### Work to be completed
Starting with the line that has "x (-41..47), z" in the records below and stopping after the line that has "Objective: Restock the", output every line exactly and nothing else; skip pictures.

### Supplied information

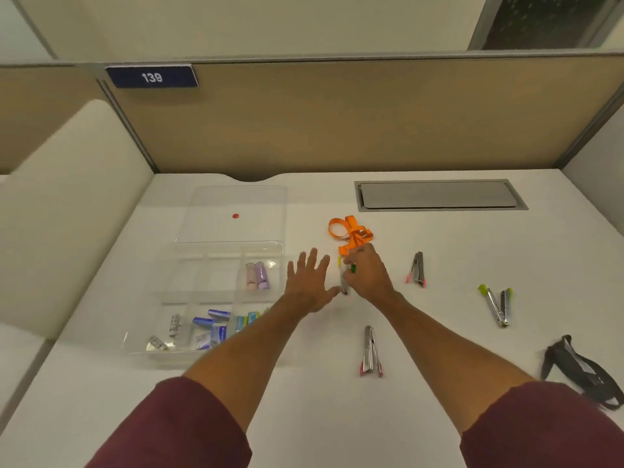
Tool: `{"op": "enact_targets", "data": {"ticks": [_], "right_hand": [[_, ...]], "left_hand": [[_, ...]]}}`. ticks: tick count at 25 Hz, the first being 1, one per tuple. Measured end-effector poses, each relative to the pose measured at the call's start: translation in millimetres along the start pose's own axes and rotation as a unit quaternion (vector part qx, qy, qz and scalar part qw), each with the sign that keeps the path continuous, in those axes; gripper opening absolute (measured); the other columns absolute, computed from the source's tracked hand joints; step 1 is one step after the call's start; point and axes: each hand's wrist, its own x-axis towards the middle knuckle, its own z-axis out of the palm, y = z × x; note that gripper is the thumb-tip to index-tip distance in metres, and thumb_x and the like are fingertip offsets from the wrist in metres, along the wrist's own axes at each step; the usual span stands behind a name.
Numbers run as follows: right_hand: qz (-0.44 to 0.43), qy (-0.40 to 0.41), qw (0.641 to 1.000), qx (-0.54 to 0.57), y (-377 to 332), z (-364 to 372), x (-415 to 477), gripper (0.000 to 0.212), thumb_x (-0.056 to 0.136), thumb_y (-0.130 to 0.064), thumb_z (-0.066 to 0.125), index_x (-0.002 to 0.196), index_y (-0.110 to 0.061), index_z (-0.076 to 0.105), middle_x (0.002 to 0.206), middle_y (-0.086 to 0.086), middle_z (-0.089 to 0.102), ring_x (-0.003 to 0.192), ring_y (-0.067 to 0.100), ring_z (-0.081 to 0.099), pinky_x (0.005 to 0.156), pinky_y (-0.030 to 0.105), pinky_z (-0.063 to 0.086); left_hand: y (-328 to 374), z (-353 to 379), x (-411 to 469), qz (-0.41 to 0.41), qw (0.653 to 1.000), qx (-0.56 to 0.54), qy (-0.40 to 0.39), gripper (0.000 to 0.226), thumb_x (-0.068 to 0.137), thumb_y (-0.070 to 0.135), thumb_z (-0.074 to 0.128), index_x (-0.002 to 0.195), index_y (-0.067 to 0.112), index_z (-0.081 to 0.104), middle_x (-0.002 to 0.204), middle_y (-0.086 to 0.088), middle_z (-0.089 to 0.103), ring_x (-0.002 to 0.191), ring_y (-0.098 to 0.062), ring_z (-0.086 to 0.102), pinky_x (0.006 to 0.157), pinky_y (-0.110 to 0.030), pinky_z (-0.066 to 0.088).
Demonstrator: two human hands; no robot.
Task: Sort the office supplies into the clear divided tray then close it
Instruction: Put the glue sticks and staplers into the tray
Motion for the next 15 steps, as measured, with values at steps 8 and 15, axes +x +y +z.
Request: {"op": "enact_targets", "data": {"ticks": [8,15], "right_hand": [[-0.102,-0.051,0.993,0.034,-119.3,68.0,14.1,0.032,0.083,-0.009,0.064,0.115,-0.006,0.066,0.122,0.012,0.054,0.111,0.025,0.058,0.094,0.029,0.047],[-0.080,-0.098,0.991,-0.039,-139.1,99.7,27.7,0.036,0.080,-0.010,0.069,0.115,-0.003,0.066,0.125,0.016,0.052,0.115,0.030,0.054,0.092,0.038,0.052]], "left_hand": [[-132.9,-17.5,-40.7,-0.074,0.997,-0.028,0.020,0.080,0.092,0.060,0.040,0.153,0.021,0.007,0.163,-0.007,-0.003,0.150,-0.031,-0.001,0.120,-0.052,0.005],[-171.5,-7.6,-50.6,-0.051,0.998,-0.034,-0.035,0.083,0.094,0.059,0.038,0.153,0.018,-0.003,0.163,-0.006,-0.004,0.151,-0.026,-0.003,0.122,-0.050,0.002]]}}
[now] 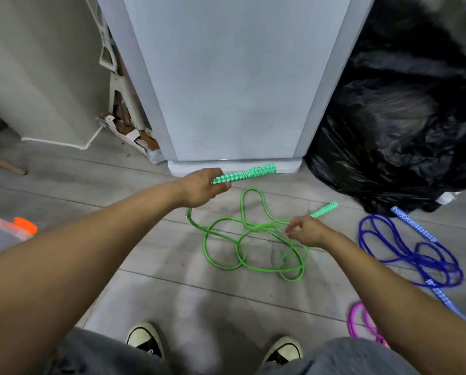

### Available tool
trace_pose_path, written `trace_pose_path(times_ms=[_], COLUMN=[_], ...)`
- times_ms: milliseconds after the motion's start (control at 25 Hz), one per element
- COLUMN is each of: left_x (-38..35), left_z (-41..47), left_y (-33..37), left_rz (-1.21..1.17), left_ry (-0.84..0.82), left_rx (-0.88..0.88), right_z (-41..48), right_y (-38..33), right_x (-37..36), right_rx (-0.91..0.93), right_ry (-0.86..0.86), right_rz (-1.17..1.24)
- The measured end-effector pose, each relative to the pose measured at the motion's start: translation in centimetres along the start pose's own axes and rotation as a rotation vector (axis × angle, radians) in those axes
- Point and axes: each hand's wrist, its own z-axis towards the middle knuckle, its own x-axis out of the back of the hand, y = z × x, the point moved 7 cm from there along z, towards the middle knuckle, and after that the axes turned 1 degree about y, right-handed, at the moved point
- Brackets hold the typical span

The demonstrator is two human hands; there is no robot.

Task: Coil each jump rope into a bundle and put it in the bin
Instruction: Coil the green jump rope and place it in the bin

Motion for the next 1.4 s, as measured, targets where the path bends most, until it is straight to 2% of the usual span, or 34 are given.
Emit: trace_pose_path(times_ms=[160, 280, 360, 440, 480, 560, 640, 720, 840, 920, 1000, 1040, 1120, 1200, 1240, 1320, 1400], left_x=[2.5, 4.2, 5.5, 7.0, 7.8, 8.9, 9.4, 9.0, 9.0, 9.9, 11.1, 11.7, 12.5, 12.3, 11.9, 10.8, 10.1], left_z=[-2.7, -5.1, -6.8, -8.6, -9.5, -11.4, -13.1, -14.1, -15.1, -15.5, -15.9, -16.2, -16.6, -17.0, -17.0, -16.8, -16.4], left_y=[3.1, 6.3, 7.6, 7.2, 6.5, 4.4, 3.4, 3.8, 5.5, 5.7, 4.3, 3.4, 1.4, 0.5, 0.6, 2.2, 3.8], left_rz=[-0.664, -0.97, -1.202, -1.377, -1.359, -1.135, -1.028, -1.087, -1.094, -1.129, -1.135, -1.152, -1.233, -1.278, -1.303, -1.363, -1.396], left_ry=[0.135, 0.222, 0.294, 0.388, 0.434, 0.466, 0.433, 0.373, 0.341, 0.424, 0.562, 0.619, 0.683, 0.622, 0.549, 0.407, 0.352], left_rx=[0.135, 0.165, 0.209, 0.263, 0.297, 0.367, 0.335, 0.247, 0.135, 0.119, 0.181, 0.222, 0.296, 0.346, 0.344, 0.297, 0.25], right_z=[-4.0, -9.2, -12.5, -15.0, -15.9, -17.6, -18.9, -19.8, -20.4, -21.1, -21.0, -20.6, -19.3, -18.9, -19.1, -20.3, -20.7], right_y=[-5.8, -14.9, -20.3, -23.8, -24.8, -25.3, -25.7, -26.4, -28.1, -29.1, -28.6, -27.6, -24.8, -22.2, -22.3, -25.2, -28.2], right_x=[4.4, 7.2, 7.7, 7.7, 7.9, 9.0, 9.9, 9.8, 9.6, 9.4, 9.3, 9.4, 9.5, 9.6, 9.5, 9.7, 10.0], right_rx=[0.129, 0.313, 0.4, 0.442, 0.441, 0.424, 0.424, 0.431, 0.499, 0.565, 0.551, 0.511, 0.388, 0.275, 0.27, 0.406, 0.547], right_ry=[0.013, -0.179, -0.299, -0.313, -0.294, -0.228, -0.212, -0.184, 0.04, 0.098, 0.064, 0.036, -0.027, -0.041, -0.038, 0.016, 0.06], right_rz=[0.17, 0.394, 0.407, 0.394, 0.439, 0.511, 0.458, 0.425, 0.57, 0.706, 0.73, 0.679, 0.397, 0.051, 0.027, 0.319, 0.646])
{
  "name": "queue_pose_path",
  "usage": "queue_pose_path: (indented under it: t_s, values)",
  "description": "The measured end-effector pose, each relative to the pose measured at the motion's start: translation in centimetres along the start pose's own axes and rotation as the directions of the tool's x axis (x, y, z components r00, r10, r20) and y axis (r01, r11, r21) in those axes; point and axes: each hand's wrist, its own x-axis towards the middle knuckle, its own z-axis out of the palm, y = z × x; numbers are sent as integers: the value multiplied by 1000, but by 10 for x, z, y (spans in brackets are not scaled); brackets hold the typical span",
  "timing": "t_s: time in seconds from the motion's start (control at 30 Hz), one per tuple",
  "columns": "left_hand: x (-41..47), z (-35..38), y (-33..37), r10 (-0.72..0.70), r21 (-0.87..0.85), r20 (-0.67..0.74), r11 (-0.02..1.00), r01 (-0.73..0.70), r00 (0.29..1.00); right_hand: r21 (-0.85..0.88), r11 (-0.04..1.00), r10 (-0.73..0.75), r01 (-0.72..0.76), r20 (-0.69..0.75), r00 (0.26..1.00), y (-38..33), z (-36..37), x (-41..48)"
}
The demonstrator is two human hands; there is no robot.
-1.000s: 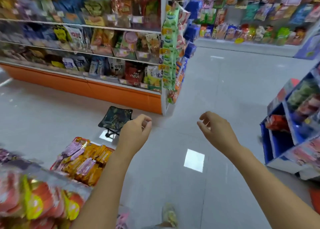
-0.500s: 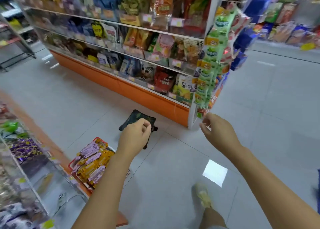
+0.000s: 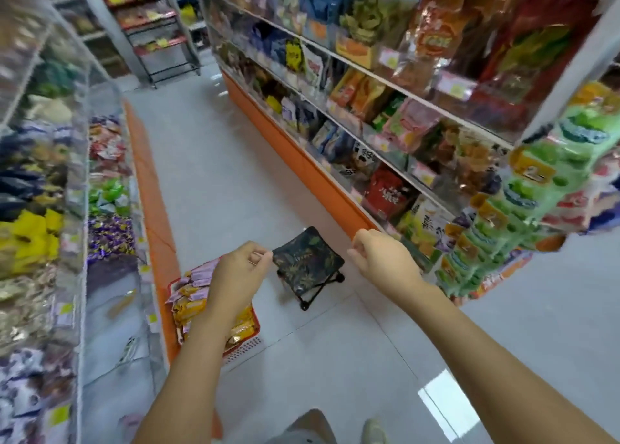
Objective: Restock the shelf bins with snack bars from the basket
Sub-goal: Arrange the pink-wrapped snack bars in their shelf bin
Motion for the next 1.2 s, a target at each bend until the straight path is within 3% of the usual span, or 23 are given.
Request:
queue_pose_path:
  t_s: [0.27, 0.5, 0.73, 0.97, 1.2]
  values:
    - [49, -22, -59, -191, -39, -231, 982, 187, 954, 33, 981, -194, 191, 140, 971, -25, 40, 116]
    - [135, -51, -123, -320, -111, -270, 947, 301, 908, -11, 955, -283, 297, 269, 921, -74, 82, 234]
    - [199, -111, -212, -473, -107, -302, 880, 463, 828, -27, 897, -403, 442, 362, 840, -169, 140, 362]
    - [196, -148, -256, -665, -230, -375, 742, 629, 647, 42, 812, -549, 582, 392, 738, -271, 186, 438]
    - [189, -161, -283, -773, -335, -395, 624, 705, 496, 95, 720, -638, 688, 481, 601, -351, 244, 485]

### Response
  "columns": "left_hand: x (-41..47), z (-35..38), y (-33..37), r10 (-0.72..0.70), r21 (-0.87..0.85), r20 (-0.67..0.74), r11 (-0.02..1.00), r01 (-0.73..0.70), r00 (0.29..1.00); right_hand: r21 (-0.85..0.88), r11 (-0.04..1.00), r10 (-0.73..0.75), r01 (-0.72..0.76), r20 (-0.69..0.75), r00 (0.26..1.00), y (-38..33), z (-36..37), x (-41..48)"
}
The demonstrator is two human hands; there is no robot.
-1.000s: 
-0.500s: 
+0.000s: 
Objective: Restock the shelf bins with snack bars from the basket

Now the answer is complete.